Nate Duehr nate at natetech.com
Wed Jul 16 12:52:25 MDT 2008


David L. Willson wrote:
> On Wed, 2008-07-16 at 12:35 -0600, Nate Duehr wrote:
>> David L. Willson wrote:
>>
>>> 1) Zimbra is meant as a unique product which can replace Exchange, but it is not an
>>> Exchange clone and does not attempt to replicate all of Exchange's features.
>> I hadn't looked at it in a while.  Looking through the website, they 
>> appear to have created "something nice" there, but...
>>
>> Pricing was horrible.  Many small companies would just go ahead and 
>> continue paying the licensing for Exchange, if presented with Zimbra's 
>> pricing.
> 
> Did you notice that there's a free version?  And that there are
> different price-levels, depending on desired connectivity options?

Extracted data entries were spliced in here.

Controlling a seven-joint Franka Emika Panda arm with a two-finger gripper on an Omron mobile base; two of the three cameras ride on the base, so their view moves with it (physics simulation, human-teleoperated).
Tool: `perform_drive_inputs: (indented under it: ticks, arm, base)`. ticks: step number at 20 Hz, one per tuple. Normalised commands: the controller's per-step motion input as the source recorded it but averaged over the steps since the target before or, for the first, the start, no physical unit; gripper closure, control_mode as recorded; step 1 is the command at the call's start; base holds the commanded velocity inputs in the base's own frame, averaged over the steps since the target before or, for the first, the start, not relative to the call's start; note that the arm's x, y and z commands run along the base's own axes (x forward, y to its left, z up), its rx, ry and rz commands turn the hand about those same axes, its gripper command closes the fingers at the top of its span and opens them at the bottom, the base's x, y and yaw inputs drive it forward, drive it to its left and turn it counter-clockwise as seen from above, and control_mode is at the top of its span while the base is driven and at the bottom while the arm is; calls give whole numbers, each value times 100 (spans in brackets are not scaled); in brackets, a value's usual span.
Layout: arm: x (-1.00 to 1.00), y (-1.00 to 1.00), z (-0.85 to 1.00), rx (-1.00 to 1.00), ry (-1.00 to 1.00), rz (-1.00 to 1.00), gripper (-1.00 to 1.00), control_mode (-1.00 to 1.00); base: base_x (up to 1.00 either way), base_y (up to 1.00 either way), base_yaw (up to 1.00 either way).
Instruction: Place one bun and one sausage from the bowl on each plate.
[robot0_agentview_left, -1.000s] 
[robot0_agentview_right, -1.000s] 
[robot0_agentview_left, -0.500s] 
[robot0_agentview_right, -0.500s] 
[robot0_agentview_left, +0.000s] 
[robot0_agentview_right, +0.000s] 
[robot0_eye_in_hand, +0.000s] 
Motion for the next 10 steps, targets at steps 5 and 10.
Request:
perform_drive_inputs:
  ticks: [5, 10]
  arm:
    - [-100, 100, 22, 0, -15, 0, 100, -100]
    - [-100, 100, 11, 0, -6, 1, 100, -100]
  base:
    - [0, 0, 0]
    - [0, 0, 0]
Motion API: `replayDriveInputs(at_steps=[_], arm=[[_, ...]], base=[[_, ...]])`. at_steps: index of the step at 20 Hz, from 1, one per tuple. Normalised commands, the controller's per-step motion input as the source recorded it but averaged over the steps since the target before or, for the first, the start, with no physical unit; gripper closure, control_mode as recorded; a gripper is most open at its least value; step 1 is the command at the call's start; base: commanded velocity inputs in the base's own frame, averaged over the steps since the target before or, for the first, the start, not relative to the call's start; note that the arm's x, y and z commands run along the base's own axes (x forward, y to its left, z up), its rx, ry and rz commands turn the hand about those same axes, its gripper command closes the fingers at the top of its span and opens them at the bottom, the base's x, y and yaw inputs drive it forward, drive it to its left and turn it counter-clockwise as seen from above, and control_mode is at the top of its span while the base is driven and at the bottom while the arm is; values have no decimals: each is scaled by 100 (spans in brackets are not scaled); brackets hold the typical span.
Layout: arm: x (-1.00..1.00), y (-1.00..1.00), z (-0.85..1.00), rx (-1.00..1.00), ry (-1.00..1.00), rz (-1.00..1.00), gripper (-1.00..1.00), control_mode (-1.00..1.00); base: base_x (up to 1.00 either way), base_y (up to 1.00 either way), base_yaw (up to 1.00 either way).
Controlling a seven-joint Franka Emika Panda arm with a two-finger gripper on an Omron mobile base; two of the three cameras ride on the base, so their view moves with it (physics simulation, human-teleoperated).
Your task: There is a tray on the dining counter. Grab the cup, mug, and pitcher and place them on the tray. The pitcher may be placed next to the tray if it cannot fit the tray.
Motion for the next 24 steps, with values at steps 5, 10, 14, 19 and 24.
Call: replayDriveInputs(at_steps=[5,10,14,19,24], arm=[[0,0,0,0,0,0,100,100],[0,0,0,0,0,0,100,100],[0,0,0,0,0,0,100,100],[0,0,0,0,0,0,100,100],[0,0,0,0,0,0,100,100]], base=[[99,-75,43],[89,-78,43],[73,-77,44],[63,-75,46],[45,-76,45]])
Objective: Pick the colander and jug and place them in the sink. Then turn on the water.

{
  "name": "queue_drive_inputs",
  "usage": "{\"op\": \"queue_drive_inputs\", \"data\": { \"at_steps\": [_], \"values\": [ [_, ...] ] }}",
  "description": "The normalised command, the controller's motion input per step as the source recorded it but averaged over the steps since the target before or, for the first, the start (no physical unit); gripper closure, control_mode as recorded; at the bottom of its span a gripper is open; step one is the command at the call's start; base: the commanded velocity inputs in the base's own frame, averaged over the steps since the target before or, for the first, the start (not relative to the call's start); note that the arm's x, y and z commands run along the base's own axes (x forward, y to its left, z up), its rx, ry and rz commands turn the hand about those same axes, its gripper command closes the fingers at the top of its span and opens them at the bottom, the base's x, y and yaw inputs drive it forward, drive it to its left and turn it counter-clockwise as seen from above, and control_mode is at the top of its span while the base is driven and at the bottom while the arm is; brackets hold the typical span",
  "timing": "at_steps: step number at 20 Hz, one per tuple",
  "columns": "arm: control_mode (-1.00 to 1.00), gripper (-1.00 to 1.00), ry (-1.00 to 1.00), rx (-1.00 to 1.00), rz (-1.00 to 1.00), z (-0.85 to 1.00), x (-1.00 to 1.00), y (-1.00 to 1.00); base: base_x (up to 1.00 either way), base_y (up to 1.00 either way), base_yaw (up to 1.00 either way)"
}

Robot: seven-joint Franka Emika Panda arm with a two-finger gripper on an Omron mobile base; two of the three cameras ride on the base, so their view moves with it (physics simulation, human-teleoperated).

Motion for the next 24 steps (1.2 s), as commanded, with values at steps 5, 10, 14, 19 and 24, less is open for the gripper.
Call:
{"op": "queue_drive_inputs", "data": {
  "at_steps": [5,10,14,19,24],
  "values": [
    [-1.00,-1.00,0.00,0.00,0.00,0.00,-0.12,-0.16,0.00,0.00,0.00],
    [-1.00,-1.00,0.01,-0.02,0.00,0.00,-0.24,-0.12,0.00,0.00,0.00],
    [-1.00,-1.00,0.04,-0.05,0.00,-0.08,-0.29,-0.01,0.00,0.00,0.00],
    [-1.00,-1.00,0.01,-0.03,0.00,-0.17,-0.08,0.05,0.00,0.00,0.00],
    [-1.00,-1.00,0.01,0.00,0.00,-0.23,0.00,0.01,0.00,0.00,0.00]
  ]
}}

Yep.  I figured businesses would want ALL of those connectivity options, 
and be forced to the full-blown (very expensive) Network version.

I can't think of a business that doesn't want Crackberries involved in 
the mix these days (at least for executives and management, if not for 
everyone) and all that other "interesting" stuff.

Seemed like their matrix was carefully set up to take you right up the 
ladder to the high priced end, if you were a "typical" business IT 
person.  The low/free versions just seemed "dull".  Those versions could 
be replicated with simple tools.

Zimbra's value-add seems to be in the high end toys that are already 
used heavily in the Exchange world.  They give you a way to run it on 
another platform, and do things a *little* differently... but pricing 
seemed about on par with deals that MS gives on Exchange for small business.

I don't like Exchange, and I really don't like Outlook, but they're 
still doing things for me at work -- where I'm forced to use them -- 
that no Linux/Mac/anything app has ever managed to catch up to and do as 
simply.  Apple's tools are close, but being the second-runner, they 
really need to flawlessly and natively integrate with Outlook to start 
playing in Corporate space.  (In other words, they need to reverse 
Microsoft's usual tactic of "embrace and extend"... out-do Outlook, but 
start by copying it.)

Group calendaring (pardon my French please) is still a giant clusterfuck 
in any environment other than a homegenous Outlook/Exchange system being 
run by a half-clueful IT team, sadly.  And when did Outlook come out? 
How many years?

Do I like how Outlook does it?  No.  The implementation (especially time 
zone support) seriously sucks rocks.  But it works 99% of the time.

Web-based stuff stinks (for those about to e-mail me that Google 
Calendar is the best thing since sliced bread).